THE TASK |
Strip the pictures, then copy the remaining data exactly as it stands.

EXERCISE DATA |
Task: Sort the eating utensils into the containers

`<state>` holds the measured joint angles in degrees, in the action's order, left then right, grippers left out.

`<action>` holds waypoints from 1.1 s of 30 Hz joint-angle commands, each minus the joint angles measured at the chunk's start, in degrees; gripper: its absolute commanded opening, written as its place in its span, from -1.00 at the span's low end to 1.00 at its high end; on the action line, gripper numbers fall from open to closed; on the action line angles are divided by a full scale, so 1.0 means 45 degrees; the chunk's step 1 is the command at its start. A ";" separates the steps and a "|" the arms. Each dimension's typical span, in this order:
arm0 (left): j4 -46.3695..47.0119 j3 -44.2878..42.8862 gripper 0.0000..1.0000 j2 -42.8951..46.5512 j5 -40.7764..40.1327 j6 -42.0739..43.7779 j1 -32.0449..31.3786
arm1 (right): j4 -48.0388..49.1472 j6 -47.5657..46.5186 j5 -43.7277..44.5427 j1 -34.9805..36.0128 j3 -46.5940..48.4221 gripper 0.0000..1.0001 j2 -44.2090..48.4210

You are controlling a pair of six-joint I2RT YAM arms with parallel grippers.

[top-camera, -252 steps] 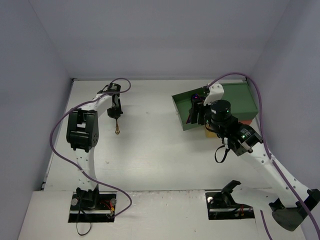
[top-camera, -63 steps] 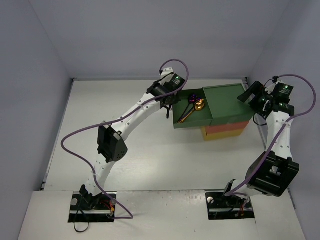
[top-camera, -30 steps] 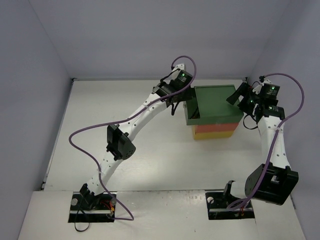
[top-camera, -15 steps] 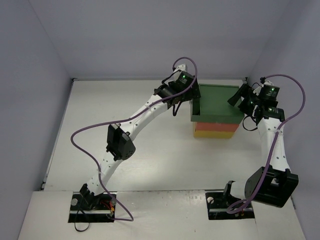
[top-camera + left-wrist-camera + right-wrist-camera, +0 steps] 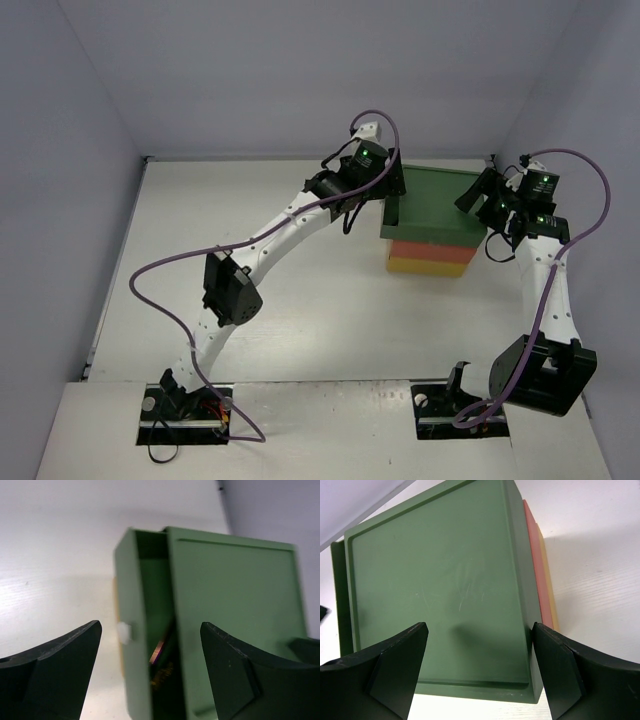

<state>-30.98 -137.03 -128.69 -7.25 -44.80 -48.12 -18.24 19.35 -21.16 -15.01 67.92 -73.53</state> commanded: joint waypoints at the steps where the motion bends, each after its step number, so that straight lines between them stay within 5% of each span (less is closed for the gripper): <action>1: 0.2017 -0.0603 0.54 0.2130 0.0670 0.1145 -0.0479 | 0.0695 0.0174 -0.1683 0.0366 0.0160 0.63 0.0422; 7: 0.2304 0.0176 0.53 0.2620 0.1203 0.2141 -0.0479 | 0.0675 -0.0061 -0.1770 0.0366 0.0294 0.63 0.0383; 11: 0.1795 0.1585 -0.12 0.3330 -0.0189 0.3316 -0.0235 | 0.0694 -0.0345 -0.1989 0.0366 0.0356 0.63 0.0419; 15: 0.0780 0.1904 -0.50 0.3422 -0.1458 0.4225 0.0009 | 0.0694 -0.0556 -0.2152 0.0373 0.0375 0.63 0.0363; 20: 0.0283 0.2130 -0.51 0.3167 -0.1723 0.4783 0.0615 | 0.0694 -0.0708 -0.2154 0.0366 0.0390 0.62 0.0405; 33: 0.0327 0.1014 -0.51 0.1122 0.1026 0.4499 0.0535 | 0.0694 -0.0977 -0.2133 0.0366 0.0322 0.62 0.0506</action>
<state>-31.12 -129.56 -124.78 -6.74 -24.23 -43.43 -18.62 15.54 -26.40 -14.52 67.92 -73.49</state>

REPLY |
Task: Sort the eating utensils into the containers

`<state>` holds the measured joint angles in degrees, in the action's order, left then right, grippers left out.

`<action>` holds waypoints from 1.1 s of 30 Hz joint-angle commands, each minus the joint angles measured at the chunk's start, in degrees; gripper: its absolute commanded opening, written as its place in its span, from -1.00 at the span's low end to 1.00 at its high end; on the action line, gripper numbers fall from open to closed; on the action line angles are divided by a full scale, so 1.0 means 45 degrees; the chunk's step 1 is the command at its start. A ";" separates the steps and a "|" the arms. Each dimension's typical span, in this order:
arm0 (left): j4 -46.3695..47.0119 j3 -44.2878..42.8862 gripper 0.0000..1.0000 j2 -42.8951..46.5512 j5 -40.7764..40.1327 j6 -42.0739..43.7779 j1 -32.0449..31.3786
arm1 (right): j4 -48.0388..49.1472 j6 -47.5657..46.5186 j5 -43.7277..44.5427 j1 -34.9805..36.0128 j3 -46.5940..48.4221 gripper 0.0000..1.0001 j2 -44.2090..48.4210

You are controlling a pair of six-joint I2RT YAM arms with parallel grippers.

[top-camera, -252 steps] 
[top-camera, -63 steps] 
[top-camera, -30 steps] 
[top-camera, -15 steps] 
[top-camera + left-wrist-camera + right-wrist-camera, +0 steps] 

<state>-30.98 -137.03 -128.69 -7.25 -44.80 -48.12 -18.24 19.35 -21.16 -15.01 67.92 -73.53</state> commanded: joint waypoints at the steps where the motion bends, each after its step number, so that straight lines between them stay within 5% of each span (less is closed for the gripper): <action>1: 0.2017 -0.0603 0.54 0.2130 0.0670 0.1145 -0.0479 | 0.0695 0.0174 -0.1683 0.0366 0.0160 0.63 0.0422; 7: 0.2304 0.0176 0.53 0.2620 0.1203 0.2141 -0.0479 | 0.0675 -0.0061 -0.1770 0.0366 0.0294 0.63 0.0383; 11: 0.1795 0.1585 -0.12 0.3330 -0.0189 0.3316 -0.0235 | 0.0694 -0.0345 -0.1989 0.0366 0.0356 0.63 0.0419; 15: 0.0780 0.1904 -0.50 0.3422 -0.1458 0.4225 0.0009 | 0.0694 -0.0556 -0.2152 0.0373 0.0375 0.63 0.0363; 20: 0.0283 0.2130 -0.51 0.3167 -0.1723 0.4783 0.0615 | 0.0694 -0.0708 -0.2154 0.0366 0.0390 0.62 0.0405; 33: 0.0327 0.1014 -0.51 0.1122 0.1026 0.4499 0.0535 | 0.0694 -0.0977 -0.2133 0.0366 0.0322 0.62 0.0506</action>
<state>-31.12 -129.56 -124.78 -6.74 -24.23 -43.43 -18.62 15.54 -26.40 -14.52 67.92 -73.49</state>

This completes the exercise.